WORK TO BE COMPLETED:
Print the lines in the listing below that fall between the line with "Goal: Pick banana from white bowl" and the line with "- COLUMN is", those two lines included, exactly as they stand and with nothing else.

DATA SECTION:
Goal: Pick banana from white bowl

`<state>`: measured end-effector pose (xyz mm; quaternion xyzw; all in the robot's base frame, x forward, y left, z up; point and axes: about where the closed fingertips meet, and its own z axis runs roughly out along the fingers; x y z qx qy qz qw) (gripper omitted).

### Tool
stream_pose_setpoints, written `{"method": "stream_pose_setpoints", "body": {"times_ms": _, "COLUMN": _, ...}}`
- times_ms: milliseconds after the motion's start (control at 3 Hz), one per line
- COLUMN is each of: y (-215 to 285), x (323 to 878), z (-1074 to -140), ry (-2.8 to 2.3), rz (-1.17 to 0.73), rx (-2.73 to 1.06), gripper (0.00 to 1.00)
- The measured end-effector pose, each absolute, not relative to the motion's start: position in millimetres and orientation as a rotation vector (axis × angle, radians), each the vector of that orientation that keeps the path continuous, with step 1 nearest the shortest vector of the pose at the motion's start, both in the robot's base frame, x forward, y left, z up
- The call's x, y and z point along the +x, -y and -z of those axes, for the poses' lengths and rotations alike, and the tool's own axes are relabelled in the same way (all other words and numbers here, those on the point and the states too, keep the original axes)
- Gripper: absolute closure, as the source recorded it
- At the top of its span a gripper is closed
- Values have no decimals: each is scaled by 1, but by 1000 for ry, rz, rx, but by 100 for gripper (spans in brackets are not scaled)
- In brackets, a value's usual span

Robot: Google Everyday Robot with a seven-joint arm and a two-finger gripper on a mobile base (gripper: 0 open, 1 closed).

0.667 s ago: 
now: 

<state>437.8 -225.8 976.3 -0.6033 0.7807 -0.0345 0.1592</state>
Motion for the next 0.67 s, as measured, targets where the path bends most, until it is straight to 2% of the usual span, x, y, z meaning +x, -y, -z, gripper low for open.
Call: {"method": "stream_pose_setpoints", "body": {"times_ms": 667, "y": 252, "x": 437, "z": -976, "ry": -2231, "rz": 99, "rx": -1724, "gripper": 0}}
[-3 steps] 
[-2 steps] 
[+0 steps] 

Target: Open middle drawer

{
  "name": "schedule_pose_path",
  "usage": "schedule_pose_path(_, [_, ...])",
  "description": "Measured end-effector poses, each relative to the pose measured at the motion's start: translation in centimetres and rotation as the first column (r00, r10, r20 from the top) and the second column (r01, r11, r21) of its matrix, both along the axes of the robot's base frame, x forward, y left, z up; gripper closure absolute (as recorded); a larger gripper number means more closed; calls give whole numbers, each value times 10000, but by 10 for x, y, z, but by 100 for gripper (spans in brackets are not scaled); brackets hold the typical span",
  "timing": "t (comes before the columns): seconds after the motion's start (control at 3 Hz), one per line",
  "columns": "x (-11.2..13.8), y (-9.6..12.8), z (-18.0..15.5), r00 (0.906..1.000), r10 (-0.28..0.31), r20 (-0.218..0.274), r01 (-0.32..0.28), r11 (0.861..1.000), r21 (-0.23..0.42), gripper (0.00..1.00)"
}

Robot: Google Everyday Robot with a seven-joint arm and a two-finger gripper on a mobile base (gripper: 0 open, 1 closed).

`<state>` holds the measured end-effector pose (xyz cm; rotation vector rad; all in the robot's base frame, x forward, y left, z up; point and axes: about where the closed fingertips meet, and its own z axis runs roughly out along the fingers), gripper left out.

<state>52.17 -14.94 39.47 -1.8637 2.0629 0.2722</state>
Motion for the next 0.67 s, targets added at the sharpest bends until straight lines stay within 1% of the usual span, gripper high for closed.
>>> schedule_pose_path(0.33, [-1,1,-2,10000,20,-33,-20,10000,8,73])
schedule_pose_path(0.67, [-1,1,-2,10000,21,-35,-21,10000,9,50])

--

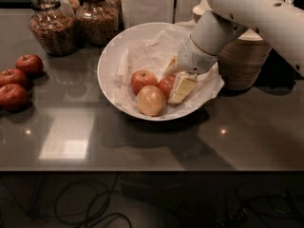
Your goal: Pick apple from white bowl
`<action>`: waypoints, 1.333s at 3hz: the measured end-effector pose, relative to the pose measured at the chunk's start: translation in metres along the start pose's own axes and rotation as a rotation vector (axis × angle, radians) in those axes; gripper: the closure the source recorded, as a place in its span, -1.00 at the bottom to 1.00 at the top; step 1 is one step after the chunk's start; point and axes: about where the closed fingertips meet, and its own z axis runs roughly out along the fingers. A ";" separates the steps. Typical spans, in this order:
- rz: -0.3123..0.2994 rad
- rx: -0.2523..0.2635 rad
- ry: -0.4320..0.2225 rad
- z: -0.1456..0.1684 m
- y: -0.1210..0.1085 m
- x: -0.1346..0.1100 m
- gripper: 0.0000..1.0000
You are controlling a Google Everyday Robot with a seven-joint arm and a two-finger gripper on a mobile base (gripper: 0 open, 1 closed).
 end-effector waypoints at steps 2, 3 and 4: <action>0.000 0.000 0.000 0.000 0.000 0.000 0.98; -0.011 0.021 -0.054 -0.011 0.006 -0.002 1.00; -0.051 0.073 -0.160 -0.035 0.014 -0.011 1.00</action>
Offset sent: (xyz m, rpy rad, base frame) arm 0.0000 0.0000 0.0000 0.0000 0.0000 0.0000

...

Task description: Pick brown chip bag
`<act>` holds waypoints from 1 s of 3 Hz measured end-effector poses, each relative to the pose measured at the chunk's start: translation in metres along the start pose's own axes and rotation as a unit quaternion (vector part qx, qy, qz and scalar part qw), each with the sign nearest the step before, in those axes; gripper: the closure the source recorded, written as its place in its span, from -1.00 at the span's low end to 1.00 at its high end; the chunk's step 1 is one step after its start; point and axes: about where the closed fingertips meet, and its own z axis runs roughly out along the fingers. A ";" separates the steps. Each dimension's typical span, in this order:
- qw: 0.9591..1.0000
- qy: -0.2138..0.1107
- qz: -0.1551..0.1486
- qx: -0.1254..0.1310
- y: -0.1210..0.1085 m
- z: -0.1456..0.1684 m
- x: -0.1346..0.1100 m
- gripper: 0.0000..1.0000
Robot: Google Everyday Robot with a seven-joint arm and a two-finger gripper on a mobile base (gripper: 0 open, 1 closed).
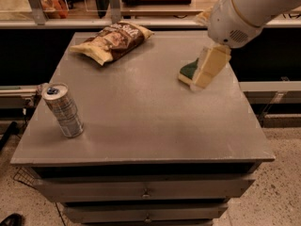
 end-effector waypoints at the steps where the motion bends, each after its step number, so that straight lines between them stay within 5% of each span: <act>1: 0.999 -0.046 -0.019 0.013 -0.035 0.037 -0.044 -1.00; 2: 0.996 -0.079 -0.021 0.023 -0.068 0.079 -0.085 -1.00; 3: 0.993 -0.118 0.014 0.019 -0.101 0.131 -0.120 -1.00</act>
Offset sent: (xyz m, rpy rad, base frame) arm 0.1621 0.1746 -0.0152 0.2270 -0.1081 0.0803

SOLUTION:
Goal: Pick banana from white bowl

`<state>`: measured end-effector pose (xyz mm; quaternion xyzw; all in the robot's base frame, x forward, y left, z up; point and axes: about where the closed fingertips meet, and its own z axis runs roughly out along the fingers; x y z qx qy qz qw) (gripper omitted).

### Tool
stream_pose_setpoints, written `{"method": "stream_pose_setpoints", "body": {"times_ms": _, "COLUMN": _, ...}}`
- times_ms: milliseconds after the motion's start (control at 3 Hz), one per line
- COLUMN is each of: y (-215 to 285), x (323 to 878), z (-1074 to -140), ry (-2.8 to 2.3), rz (-1.17 to 0.73), rx (-2.73 to 1.06), gripper (0.00 to 1.00)

What the exercise asked for is now complete.